O setor mais conservador da população opôs-se a esta tese, do governo, que incumbiu então a socióloga Alva Mirdal, uma das mulheres suecas de maior prestígio, que propusesse uma série de diretivas tendentes a conseguir não só a igualdade entre classes sociais, como também entre homens e mulheres.
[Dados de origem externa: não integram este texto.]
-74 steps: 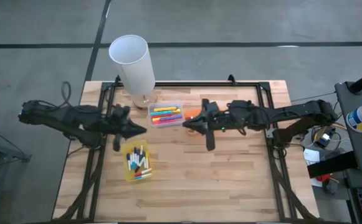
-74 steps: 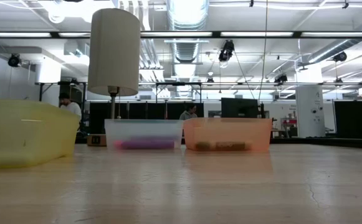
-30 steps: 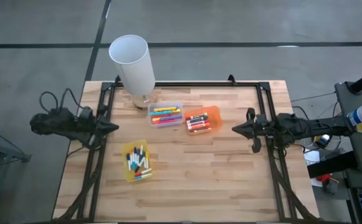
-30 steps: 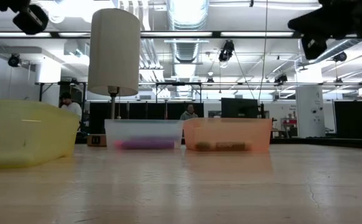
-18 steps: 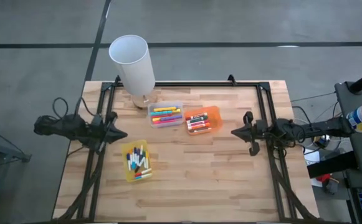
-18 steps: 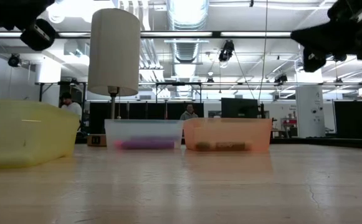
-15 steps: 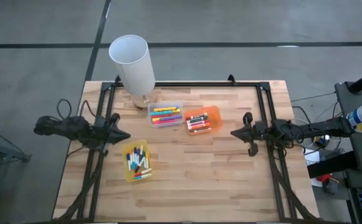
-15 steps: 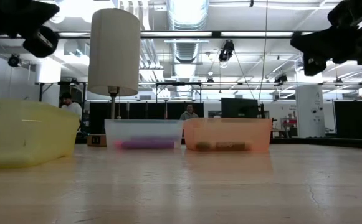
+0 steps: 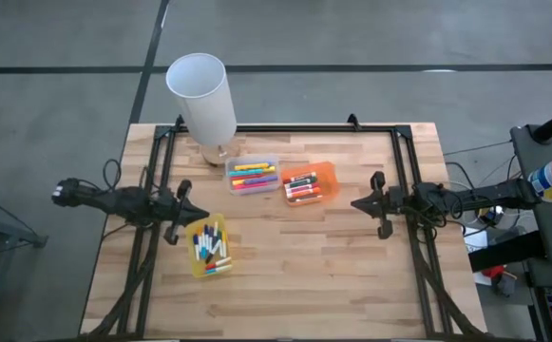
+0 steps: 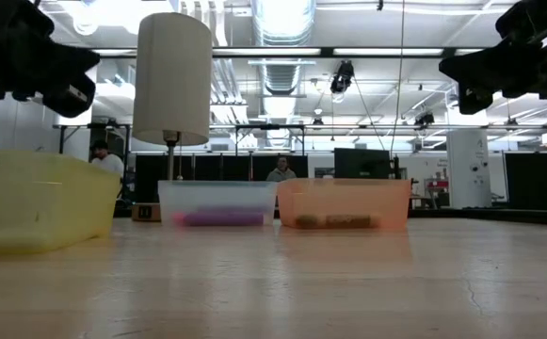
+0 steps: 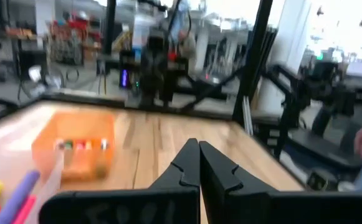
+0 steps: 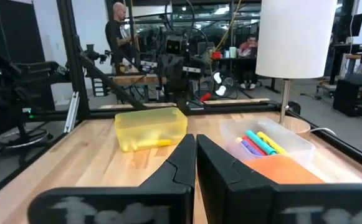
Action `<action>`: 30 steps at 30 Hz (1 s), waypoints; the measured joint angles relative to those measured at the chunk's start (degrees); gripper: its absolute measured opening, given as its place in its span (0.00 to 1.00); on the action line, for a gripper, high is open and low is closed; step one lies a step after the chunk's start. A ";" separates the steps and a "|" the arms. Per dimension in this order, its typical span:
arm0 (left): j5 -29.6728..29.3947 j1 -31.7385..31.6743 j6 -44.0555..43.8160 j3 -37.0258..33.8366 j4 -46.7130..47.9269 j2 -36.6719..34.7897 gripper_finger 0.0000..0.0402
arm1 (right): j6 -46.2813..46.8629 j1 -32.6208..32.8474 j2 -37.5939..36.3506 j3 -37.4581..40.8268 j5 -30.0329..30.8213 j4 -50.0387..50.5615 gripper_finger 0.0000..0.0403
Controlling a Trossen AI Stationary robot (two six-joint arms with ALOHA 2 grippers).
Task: Pick & Place Markers
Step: Return to Home Position
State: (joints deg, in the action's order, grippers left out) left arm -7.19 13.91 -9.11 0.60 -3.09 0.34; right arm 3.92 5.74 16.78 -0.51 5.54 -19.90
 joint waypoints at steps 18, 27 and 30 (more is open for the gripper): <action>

O relatório de Alva, aprovado pelo Congresso do Partido Social-Democrático, em fins de 1966, partia deste princípio: "se bem que a igualdade tenha sido alcançada em princípio, ser mulher continua sendo uma desvantagem na maioria dos trabalhos e deve-se combater esta discriminação. Os governos centrais e locais (do país) devem aplicar uma política que não só ofereça possibilidades iguais, como também encoraje a mulher a dar o melhor de si mesma. Deve-se eliminar no trabalho a discriminação nas oportunidades de emprego, na passagem a uma categoria superior e no salário, e é neste sentido que se deve aprofundar a educação política do país".
Neste contexto, a mulher sueca se esforça por eliminar as "ilhas" de discriminação e opressão, sobretudo em regiões afastadas como a Lapônia.
Uma região da Lapônia, Quiruna, acima do Círculo Polar Artico, contém uma das jazidas de ferro mais ricas do mundo. Ali, em tremendas condições de vida, por causa da inclemência do clima, trabalham mulheres, consideradas até há pouco como elementos insignificantes.
Estas mulheres, jovens ou menos jovens, desempenham os trabalhos mais humildes na mina e são mal pagas: limpam os banheiros de Quiruna. O ano passado declararam-se em greve por melhores salários e condições de trabalho e receberam o apoio de mulheres e homens de todo o país. Depois de vários dias de greve, quando lhes chegou dinheiro e mensagens de solidariedade de toda a Suécia, as trabalhadoras de Quiruna obtiveram a satisfação de todas as suas reivindicações.
Um dos aspectos mais interessantes desta ação foi que tanto as mulheres das minas da Lapônia como as de todo os setores sociais que se solidarizaram com elas invocaram em sua ação o princípio de que "a mulher não deve ser um objeto".
"Estas são as verdadeiras mulheres suecas", dizia o cartaz de uma comissão de solidariedade às mineiras da Lapônia, opondo-as à mulher sueca estereotipada de filmes e romances eróticos, capaz de passar a noite com um desconhecido e na manhã seguinte nem sequer cumprimentá-lo.